(The task) With the material below, print exactly the lines between the line holding "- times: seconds" and the line holding "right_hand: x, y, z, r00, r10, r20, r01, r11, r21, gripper", inclusive. Add nothing else.

[Dataset content — start]

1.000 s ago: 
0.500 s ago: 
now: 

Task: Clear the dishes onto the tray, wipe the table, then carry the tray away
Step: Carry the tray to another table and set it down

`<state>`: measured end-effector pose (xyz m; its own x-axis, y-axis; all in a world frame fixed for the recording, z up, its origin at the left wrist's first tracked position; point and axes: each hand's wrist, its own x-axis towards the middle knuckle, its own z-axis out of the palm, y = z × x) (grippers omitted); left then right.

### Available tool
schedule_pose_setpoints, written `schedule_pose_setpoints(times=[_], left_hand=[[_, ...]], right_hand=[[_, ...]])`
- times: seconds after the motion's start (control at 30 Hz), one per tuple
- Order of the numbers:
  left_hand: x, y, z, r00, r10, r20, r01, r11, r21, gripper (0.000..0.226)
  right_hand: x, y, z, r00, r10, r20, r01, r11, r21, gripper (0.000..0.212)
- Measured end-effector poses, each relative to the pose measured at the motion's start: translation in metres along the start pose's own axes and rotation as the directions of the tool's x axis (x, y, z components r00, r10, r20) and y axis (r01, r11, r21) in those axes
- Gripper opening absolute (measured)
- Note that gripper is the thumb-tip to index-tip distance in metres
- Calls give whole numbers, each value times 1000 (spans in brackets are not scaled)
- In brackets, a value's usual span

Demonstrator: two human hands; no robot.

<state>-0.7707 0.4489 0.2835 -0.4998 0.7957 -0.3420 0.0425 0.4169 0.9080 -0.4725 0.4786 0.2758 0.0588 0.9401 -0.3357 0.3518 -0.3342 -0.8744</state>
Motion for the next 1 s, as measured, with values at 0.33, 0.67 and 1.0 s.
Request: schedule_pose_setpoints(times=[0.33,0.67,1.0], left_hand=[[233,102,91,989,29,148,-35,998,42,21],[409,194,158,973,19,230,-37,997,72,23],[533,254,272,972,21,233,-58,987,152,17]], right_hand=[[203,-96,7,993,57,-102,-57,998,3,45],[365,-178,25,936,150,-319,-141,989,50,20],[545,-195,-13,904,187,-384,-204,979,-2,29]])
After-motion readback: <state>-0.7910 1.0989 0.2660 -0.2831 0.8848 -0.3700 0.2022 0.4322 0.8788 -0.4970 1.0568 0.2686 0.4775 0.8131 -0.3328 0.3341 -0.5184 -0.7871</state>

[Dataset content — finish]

(Response to the task)
- times: seconds after the motion's start (control at 30 Hz), one per tuple
- Order of the numbers:
  left_hand: x, y, z, r00, r10, r20, r01, r11, r21, gripper (0.000..0.226)
  right_hand: x, y, z, r00, r10, r20, r01, r11, r21, gripper (0.000..0.212)

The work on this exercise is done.